To export the best discovered strategy to an external file, set the --export-strategy flag.

./flexflow_python dlrm.py -ll:gpu 4 -ll:fsize 12000 --search-budget 10000 --export-strategy /path/to/strategy

Alternatively, to import a previous saved strategy, simply set the --import-strategy flag.

./flexflow_python dlrm.py -ll:gpu 4 -ll:fsize 12000 --import-strategy /path/to/strategy

Note that by setting the --import-strategy flag, FlexFlow will skip the MCMC search procedure and directly use the imported strategy to parallelize training.

Case Study: Deep Learning Recommendation Model

We use the Deep Learning Recommendation Model (DLRM) to demonstrate the FlexFlow performance autotuning. The model uses embedding layers to process sparse input features representing categorical data, and uses the bottom neural network to process dense input features. DLRM has a feature interaction operator that combines the representations learnt from both the dense and sparse features (e.g., concatenating the representations). The output of the feature interaction operator is then sent to the top neural network for downstream prediction tasks.

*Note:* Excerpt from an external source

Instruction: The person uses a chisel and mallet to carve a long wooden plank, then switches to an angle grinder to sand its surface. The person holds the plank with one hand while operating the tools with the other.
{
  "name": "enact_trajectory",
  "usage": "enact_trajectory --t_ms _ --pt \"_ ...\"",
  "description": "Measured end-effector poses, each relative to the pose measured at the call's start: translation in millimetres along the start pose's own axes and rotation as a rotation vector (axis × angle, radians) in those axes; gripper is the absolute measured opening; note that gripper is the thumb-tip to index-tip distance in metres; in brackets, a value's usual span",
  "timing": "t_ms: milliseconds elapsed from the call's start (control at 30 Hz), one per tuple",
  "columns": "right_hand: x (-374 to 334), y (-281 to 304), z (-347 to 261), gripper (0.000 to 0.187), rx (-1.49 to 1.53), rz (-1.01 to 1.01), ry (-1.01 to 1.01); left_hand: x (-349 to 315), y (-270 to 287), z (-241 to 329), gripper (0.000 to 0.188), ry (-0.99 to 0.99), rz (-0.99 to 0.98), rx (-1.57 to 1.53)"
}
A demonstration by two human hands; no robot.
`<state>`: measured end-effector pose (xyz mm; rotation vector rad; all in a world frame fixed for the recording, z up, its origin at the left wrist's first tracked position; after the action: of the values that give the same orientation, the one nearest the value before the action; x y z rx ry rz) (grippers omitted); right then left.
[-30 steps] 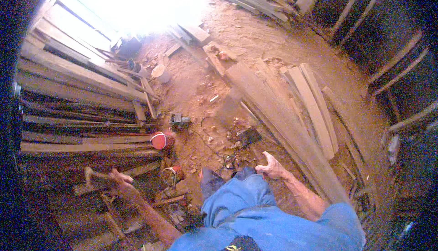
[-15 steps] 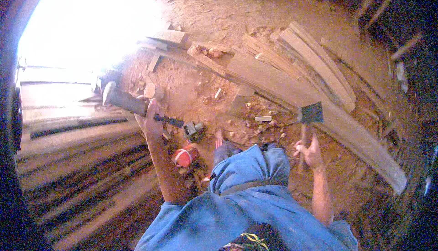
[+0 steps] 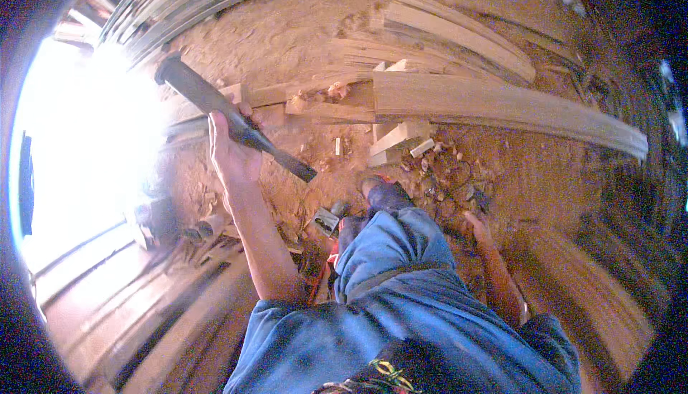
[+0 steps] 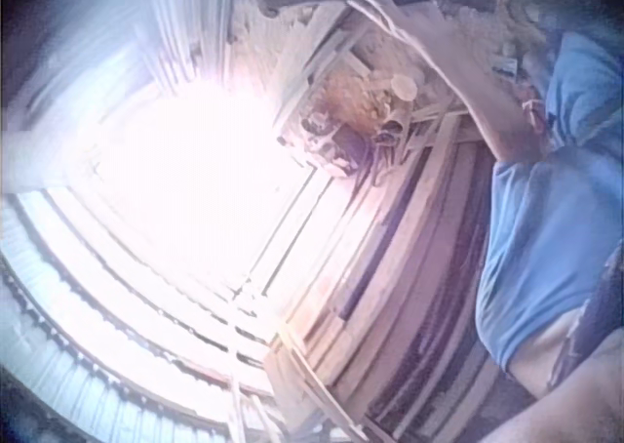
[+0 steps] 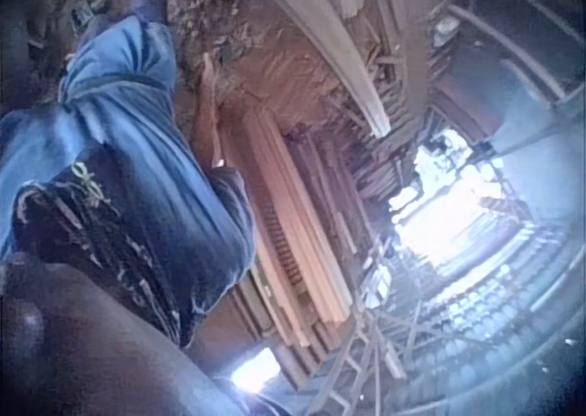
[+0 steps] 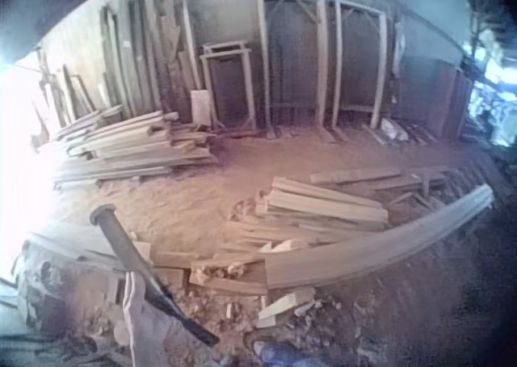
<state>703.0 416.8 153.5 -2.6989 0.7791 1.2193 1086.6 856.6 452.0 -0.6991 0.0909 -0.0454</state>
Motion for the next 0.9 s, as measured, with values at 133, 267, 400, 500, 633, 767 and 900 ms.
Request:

Using the following command line, FlexFlow searches for an optimized strategy to parallelize DLRM training on 4 GPUs on a single node.

./dlrm -ll:gpu 4 -ll:fsize 12000 -ll:zsize 20000 --arch-sparse-feature-size 64 --arch-embedding-size 1000000-1000000-1000000-1000000-1000000-1000000-1000000-1000000 --arch-mlp-bot 64-512-512-64 --arch-mlp-top 576-1024-1024-1024-1 --batch-size 1024 --budget 1000

Different executions of the search procedure may discover different optimized strategies, one of which is shown as follows.

========== Strategy Search Started ==========
iter(0) cur(7.93) next(3.46) best(7.93)
iter(100) cur(6.94) next(6.96) best(5.76)
iter(200) cur(6.54) next(7.03) best(5.76)
iter(300) cur(6.75) next(6.75) best(5.68)
iter(400) cur(2.37) next(6.61) best(2.18)
iter(500) cur(2.23) next(2.23) best(2.18)
iter(600) cur(2.41) next(6.86) best(2.11)
iter(700) cur(2.14) next(2.14) best(2.11)
iter(800) cur(2.32) next(6.74) best(2.11)
iter(900) cur(2.80) next(2.80) best(2.11)
iter(1000) cur(2.49) next(6.96) best(2.11)
========== Strategy Search Completed ==========
[Dense_512_100] num_dims(2) dims[1,4] device_ids[0,1,2,3]
[Dense_512_101] num_dims(2) dims[1,1] device_ids[1]
[Dense_64_102] num_dims(2) dims[1,1] device_ids[1]
[Embed_64_103] num_dims(2) dims[1,1] device_ids[0]
[Embed_64_104] num_dims(2) dims[1,1] device_ids[2]
[Embed_64_105] num_dims(2) dims[1,1] device_ids[3]
[Embed_64_106] num_dims(2) dims[1,1] device_ids[2]
[Embed_64_107] num_dims(2) dims[1,1] device_ids[3]
[Embed_64_108] num_dims(2) dims[1,1] device_ids[0]
[Embed_64_109] num_dims(2) dims[1,1] device_ids[2]
[Embed_64_110] num_dims(2) dims[1,1] device_ids[0]
[Concat_1_111] num_dims(2) dims[1,4] device_ids[0,1,2,3]
[Dense_1024_112] num_dims(2) dims[1,4] device_ids[0,1,2,3]
[Dense_1024_113] num_dims(2) dims[1,4] device_ids[0,1,2,3]
[Dense_1024_114] num_dims(2) dims[2,1] device_ids[1,2]
[Dense_1_115] num_dims(2) dims[2,1] device_ids[1,2]

Each line describes the parallelization configuration for one operator: dims indicates the degree of parallelism for each dimension, and device_ids shows the device assignment for each task within an operator. This strategy combines parallelization opportunities across different Samples, Operators, and Parameters, and is 3.8x faster than data parallelism.